EAST WENATCHEE — The Eastmont School Board on Monday approved the reopening plan recommended last week by school administrators, setting off a communication blitz to parents covering options and offering opportunities to get details.

The base proposal is for an entirely remote start to the school year that brings students back into classrooms as soon as health officials believe COVID-19 case numbers are under control. The first day of school is Aug. 26. The best-case scenario is the youngest students and those with special needs would return to classrooms after two weeks with additional students added every few weeks as conditions allow. The dates depend on COVID-19 transmission.

“Our goal is to move on to the next phase as quickly as possible,” Superintendent Garn Christensen assured board members concerned about long-term effects of remote learning on students, parents and teachers.

Board members said they would prefer in-person instruction, but understand the need to be cautious.

“In the situation we’re in, we might have to go back and shut down,” board President Dave Piepel said. “I think it’s more strategic to plan for the worst-case scenario, so we know we can function if we get shut down again. The thought of going through the school year without a setback, I think, is wishful thinking. It’s better to move forward with this, to be prepared as best we can.”

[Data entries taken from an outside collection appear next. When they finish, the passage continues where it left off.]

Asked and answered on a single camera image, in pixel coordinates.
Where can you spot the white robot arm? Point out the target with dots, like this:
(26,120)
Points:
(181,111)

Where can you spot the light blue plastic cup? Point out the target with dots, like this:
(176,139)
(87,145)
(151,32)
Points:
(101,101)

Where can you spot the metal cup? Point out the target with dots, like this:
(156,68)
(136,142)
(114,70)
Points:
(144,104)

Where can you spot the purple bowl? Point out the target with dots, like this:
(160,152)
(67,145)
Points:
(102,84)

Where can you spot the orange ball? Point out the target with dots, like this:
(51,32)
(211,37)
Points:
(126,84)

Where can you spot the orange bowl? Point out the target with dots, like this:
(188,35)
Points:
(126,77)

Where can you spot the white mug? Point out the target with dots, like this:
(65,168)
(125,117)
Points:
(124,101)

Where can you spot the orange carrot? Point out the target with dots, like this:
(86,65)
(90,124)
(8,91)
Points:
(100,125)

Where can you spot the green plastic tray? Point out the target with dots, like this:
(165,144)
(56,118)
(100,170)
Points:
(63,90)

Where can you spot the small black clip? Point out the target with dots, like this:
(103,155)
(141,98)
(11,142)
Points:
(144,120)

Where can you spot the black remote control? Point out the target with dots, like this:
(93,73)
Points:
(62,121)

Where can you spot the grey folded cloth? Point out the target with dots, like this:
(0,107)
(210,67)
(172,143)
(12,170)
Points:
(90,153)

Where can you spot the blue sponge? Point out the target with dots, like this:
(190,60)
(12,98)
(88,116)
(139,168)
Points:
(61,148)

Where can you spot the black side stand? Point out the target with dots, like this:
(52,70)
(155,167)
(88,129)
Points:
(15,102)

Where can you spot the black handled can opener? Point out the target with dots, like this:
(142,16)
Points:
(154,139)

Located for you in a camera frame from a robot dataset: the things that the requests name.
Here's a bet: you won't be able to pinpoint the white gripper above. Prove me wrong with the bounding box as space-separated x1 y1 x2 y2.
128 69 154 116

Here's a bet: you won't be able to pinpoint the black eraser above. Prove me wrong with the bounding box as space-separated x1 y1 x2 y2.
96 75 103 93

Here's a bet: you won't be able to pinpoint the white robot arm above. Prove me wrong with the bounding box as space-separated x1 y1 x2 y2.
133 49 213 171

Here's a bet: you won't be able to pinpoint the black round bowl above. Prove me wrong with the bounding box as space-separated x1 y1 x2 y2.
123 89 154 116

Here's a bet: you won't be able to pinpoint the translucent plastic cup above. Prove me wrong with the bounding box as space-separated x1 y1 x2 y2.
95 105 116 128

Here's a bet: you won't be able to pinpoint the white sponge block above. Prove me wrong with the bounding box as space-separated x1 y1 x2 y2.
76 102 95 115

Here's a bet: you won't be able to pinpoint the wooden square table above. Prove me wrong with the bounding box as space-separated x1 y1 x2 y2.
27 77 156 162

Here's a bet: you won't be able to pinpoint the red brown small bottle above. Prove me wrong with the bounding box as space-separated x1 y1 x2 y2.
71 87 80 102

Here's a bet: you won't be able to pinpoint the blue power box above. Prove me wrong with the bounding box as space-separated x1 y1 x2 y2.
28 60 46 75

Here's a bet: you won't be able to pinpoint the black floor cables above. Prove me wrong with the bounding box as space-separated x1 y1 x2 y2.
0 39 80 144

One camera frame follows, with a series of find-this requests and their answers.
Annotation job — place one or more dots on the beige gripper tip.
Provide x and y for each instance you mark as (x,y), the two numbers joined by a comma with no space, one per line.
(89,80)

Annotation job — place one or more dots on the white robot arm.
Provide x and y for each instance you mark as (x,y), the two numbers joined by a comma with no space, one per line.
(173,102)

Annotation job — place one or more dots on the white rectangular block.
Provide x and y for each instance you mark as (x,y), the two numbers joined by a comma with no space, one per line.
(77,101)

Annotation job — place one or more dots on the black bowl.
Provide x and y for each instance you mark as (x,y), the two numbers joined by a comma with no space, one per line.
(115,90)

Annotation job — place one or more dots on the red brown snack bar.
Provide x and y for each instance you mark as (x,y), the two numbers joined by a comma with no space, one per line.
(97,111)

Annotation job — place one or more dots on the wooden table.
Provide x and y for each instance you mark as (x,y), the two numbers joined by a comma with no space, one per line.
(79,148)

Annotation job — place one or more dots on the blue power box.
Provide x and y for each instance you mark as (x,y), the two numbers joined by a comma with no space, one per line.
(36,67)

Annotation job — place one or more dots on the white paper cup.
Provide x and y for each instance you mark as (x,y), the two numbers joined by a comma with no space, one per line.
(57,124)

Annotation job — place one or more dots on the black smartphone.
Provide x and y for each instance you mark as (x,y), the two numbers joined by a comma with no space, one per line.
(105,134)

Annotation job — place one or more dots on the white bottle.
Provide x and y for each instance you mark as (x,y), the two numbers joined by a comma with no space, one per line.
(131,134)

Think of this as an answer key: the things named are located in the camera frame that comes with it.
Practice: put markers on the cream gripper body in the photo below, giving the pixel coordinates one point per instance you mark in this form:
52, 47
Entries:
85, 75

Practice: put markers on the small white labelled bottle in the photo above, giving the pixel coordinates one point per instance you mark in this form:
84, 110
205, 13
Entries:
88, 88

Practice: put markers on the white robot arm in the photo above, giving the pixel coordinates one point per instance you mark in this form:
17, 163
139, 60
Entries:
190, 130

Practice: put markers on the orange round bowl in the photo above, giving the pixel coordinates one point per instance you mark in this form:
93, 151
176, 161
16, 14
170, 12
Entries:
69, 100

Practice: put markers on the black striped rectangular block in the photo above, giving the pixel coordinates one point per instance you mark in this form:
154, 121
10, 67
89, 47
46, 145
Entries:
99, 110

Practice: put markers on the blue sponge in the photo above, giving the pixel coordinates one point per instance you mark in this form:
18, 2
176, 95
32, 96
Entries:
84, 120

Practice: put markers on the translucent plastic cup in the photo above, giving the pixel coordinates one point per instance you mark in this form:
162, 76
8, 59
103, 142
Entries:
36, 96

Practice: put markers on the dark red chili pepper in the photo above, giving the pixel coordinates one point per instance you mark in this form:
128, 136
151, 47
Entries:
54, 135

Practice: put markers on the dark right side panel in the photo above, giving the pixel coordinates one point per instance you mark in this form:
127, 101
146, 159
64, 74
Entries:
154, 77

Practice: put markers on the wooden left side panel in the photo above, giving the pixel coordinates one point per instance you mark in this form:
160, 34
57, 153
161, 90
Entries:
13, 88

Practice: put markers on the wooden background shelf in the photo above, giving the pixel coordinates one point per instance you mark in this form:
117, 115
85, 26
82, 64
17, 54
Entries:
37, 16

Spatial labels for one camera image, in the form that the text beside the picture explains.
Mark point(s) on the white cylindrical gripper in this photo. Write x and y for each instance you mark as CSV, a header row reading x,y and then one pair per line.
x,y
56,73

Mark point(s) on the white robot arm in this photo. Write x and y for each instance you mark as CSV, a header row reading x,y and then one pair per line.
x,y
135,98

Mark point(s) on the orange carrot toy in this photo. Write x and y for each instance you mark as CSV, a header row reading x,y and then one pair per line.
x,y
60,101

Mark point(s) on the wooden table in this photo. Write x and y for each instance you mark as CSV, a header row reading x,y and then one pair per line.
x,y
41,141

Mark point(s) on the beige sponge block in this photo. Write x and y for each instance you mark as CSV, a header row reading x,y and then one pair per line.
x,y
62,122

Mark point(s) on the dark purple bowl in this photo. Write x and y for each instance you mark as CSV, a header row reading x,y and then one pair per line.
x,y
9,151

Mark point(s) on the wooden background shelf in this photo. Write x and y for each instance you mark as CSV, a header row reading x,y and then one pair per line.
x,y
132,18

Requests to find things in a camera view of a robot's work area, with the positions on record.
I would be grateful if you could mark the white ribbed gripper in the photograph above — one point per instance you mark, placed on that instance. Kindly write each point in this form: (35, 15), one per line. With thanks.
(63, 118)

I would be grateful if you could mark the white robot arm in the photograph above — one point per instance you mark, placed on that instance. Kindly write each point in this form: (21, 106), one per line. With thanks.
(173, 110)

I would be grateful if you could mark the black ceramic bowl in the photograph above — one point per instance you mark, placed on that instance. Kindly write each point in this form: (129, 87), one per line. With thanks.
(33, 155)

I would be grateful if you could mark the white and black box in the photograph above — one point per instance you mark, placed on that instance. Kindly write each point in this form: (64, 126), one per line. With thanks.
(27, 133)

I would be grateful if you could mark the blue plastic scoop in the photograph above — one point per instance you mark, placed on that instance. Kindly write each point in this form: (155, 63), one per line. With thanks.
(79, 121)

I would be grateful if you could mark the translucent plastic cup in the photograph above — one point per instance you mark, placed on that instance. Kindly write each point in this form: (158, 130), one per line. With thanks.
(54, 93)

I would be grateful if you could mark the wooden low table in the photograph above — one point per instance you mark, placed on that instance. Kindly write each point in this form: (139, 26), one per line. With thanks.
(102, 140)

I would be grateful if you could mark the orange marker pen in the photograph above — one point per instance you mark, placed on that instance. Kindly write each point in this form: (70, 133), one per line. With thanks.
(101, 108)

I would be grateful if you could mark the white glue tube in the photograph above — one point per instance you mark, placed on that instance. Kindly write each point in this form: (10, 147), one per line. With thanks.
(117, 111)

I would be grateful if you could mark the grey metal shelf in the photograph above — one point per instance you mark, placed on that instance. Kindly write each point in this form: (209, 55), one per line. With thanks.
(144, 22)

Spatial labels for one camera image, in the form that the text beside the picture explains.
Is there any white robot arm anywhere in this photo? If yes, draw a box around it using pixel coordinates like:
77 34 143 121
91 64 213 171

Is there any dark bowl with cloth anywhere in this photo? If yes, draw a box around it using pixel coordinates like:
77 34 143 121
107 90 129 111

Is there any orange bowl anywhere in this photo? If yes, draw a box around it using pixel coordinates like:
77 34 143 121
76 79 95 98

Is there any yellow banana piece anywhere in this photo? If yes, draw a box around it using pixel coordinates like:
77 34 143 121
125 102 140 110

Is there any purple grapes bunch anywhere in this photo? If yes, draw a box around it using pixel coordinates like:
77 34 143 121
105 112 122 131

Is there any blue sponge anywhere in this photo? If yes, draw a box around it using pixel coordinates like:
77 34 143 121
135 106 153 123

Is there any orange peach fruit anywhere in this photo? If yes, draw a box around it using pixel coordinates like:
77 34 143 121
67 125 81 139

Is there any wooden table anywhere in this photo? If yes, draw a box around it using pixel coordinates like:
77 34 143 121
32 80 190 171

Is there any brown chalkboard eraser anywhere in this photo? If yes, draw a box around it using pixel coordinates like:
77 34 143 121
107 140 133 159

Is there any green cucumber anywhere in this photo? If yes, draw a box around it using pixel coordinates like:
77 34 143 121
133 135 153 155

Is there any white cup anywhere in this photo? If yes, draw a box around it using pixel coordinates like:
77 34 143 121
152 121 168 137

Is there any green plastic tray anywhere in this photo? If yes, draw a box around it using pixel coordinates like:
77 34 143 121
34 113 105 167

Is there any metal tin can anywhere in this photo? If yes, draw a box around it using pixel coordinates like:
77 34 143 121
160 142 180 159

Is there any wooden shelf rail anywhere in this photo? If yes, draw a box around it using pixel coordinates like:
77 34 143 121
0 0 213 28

In a presentation at the start of the meeting, Dr. Malcolm Butler, the health officer for the Chelan-Douglas Health District, said since the region’s partial reopening on June 10, the number of cases here has grown 24-fold, from about 25 cases for every 100,000 population to 600 cases for every 100,000. Similar growth in the case rate seen statewide is part of what prompted Gov. Jay Inslee to boost mask requirements and roll back some reopening requirements last month. The results of those extra precautions are expected to be reflected in the next couple of weeks, Butler said.

He is anticipating guidance from the state about how low the case rate needs to be before classrooms could start reopening.

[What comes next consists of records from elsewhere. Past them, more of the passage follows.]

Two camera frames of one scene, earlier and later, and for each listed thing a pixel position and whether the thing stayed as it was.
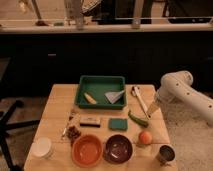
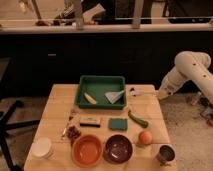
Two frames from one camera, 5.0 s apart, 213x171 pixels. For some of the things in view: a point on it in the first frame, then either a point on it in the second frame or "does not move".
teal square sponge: [118, 124] does not move
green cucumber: [137, 119] does not move
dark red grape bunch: [73, 133] does not move
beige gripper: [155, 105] to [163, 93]
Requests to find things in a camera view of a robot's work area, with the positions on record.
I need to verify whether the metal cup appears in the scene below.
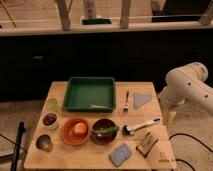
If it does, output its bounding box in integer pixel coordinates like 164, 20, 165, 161
36, 134, 53, 152

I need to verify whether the pale green bean pod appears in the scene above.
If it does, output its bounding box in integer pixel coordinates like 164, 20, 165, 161
90, 104, 110, 109

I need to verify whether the orange plate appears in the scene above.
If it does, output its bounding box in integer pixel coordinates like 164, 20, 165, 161
61, 118, 90, 145

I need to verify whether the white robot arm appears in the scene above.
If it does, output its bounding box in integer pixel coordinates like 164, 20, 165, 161
158, 62, 213, 125

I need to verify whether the light green cup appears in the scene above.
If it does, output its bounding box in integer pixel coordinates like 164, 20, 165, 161
46, 98, 59, 112

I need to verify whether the blue sponge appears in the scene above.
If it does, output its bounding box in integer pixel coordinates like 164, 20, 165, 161
108, 143, 132, 167

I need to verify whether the black cable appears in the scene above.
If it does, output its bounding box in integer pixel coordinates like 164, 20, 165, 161
168, 132, 213, 171

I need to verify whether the dark brown bowl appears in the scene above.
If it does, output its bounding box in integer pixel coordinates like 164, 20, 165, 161
91, 119, 119, 145

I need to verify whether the black pole stand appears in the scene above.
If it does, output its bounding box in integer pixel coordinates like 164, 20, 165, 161
10, 122, 25, 171

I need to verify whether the brown wooden block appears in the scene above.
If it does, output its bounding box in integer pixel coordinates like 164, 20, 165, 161
136, 132, 158, 157

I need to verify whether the white cup with contents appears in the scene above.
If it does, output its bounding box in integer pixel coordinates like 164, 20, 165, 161
42, 112, 58, 130

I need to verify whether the grey blue towel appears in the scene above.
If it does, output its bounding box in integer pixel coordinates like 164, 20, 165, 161
133, 93, 152, 109

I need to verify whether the green cucumber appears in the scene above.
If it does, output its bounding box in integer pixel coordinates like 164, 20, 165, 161
93, 126, 119, 134

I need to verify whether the green box on shelf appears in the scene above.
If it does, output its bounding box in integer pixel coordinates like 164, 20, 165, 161
82, 18, 111, 25

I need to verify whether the orange fruit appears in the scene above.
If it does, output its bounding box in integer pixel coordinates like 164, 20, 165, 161
74, 123, 87, 135

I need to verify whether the green plastic tray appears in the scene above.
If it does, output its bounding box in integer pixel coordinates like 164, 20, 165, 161
63, 77, 116, 112

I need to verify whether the black white brush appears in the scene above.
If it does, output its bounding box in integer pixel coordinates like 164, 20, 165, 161
122, 118, 160, 136

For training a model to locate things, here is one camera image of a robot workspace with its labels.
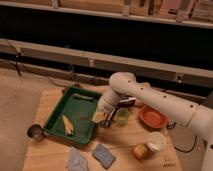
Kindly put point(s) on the blue sponge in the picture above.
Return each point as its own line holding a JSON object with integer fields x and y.
{"x": 103, "y": 155}

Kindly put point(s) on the grey folded cloth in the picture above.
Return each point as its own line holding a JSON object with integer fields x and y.
{"x": 76, "y": 162}

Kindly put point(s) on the orange clay bowl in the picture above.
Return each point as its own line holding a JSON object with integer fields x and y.
{"x": 152, "y": 118}

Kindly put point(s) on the white plastic cup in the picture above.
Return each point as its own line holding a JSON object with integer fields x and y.
{"x": 156, "y": 141}

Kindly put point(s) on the dark brown bowl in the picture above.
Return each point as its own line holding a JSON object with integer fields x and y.
{"x": 127, "y": 102}

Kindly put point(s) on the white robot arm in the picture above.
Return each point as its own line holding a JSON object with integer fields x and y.
{"x": 192, "y": 115}

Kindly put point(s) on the red yellow apple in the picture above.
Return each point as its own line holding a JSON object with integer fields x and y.
{"x": 140, "y": 151}

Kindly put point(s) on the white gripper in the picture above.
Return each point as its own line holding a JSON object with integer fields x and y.
{"x": 100, "y": 114}

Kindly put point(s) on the small green cup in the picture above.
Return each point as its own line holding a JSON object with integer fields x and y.
{"x": 122, "y": 115}

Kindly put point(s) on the green plastic tray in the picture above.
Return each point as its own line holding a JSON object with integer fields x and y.
{"x": 78, "y": 105}

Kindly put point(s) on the striped dark block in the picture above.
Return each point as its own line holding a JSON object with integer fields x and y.
{"x": 113, "y": 112}

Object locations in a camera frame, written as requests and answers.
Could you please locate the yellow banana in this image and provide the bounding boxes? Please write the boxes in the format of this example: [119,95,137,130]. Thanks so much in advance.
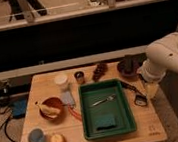
[35,102,60,117]

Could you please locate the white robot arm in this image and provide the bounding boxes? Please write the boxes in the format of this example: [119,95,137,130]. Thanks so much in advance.
[137,32,178,98]

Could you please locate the grey blue cloth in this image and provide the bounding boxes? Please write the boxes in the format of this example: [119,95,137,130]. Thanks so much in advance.
[60,91,76,108]

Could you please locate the green plastic tray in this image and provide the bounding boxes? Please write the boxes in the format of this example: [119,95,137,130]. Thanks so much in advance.
[78,79,137,141]

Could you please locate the blue box on floor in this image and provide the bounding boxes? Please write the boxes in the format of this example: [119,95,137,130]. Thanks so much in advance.
[11,99,28,119]

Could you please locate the black floor cables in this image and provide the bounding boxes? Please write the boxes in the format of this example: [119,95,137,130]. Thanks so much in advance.
[0,81,21,142]

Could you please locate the black handled peeler tool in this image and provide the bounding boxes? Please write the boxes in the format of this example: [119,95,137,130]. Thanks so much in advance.
[121,81,148,107]

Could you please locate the blue plastic cup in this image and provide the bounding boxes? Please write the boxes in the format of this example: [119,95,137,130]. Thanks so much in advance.
[27,128,46,142]

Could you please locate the silver metal fork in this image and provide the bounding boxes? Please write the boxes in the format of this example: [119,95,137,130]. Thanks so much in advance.
[90,95,116,107]

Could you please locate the person legs in background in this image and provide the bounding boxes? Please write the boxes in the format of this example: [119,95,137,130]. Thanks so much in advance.
[7,0,47,20]

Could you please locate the blue sponge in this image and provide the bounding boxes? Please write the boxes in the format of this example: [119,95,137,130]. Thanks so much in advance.
[95,114,116,131]

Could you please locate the red handled utensil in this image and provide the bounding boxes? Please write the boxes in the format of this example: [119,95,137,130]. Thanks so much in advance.
[68,105,82,121]

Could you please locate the white plastic cup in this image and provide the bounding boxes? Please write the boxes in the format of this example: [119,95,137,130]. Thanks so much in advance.
[54,74,69,91]

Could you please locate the bunch of dark grapes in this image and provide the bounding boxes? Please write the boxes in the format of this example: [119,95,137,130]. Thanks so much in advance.
[92,62,108,82]

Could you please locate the red bowl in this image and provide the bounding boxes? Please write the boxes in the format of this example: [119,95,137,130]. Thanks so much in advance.
[37,97,64,121]

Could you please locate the small metal cup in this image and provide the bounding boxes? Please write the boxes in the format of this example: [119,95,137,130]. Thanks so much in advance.
[74,71,85,84]

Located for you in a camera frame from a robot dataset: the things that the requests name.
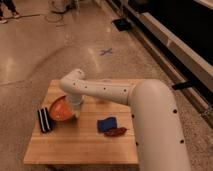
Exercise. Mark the grey machine base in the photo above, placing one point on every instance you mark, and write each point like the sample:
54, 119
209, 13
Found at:
59, 6

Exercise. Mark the person's left shoe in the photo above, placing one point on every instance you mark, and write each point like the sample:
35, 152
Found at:
3, 20

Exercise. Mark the blue sponge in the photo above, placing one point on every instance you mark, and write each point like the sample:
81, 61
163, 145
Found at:
106, 124

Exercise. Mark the orange ceramic bowl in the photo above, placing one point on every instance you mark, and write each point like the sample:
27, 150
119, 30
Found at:
60, 110

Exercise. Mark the black striped block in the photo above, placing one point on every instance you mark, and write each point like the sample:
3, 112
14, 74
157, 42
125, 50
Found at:
45, 122

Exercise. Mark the black floor mat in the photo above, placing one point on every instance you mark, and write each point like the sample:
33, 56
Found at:
122, 24

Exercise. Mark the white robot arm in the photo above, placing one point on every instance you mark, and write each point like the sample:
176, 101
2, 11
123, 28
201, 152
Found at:
157, 127

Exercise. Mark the dark red chili pepper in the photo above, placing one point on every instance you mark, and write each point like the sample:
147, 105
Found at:
115, 132

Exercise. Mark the person's right shoe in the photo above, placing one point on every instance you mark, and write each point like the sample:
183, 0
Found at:
16, 15

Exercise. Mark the wooden table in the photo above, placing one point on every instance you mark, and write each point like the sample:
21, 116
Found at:
77, 141

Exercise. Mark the long white wall rail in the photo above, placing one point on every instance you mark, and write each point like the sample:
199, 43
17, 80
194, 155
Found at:
190, 73

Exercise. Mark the person's shoe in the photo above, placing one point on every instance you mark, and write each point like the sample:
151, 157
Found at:
3, 20
16, 15

“All modeling of classroom reopenings assumes a low rate,” he said. “Six hundred is a long way from what would be considered low.”

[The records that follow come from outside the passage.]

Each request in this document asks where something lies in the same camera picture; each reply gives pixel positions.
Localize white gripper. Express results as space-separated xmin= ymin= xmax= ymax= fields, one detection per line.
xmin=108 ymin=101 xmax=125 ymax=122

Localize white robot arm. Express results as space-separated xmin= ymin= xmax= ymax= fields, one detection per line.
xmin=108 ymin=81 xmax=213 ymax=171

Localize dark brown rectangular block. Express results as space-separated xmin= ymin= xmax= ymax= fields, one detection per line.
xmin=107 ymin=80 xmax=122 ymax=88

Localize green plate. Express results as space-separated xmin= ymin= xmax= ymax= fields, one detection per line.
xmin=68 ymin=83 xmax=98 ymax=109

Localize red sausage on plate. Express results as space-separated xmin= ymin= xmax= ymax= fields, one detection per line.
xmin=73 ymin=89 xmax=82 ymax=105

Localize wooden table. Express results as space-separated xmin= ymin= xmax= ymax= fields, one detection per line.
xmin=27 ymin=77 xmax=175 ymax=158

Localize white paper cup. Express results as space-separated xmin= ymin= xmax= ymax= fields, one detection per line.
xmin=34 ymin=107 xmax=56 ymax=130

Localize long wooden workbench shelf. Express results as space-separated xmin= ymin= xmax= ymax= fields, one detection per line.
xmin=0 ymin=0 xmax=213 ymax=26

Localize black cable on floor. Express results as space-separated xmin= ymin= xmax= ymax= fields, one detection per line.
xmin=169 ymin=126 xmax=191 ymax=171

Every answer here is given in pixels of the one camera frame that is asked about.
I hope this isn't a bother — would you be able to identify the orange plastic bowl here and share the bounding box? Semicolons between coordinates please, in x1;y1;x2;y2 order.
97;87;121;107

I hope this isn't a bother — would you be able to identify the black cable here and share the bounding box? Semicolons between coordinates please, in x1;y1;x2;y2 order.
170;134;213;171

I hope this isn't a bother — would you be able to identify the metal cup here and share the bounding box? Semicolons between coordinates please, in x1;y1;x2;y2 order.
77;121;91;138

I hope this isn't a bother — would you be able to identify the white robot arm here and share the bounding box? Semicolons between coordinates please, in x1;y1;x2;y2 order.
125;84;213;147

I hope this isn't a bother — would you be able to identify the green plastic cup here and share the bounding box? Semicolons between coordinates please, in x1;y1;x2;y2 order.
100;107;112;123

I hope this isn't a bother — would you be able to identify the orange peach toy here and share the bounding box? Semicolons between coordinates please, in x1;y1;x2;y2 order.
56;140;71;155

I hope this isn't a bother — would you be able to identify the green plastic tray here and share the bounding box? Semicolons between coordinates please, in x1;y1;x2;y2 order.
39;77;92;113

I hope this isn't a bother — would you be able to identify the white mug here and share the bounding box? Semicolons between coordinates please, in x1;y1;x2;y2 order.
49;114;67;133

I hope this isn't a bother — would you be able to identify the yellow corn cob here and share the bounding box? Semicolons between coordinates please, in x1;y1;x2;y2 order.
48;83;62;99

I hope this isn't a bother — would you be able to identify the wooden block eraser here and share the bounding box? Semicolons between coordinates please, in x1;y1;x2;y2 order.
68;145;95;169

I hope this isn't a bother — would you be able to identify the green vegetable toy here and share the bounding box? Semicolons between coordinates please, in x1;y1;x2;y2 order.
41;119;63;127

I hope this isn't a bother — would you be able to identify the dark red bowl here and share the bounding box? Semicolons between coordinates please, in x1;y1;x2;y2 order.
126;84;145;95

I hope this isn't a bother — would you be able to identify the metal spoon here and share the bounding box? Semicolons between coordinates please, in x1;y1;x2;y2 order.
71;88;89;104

Butler said he has heard the state’s “low” number might be 50 or 75 for every 100,000 people, though Oregon announced last week it is using a rate of 10 for every 100,000. He won’t know for sure until word comes down from the state level.

“We have not heard from them yet,” he told board members Monday. “That’s as frustrating to me as it is to you.”

The board’s official approval of the plan, that now will be sent to the state for a review, allows the district to give parents and students a better idea what to expect, while continuing to be “fluid and flexible” to respond to changing conditions.

On Tuesday, the district is direct-mailing fact sheets on the plan to families and posting the details to social media, including videos.

School principals are hosting a series of Google Meets presentations for parents, which will include time to ask specific questions. The meetings are at 6 p.m. (English) and 7 p.m. (Spanish) Tuesday, Thursday and next Monday, with another round set for the week of Aug. 17.

Parents and students interested in the district’s “virtual academy” are invited to a meeting at the same times Wednesday. The program, offered through Eastmont’s HomeFIELD program, provides a year-long alternative schooling option, eliminating some of the uncertainty with a phased restart dependent on case counts. Registration for that option is due by Aug. 12.

Training for staff members — covering everything from instruction and safety to technology and social emotional learning — is planned the week of Aug. 17.

For details on the plan and how to attend one of the informational sessions, go to the district’s website, eastmont206.org.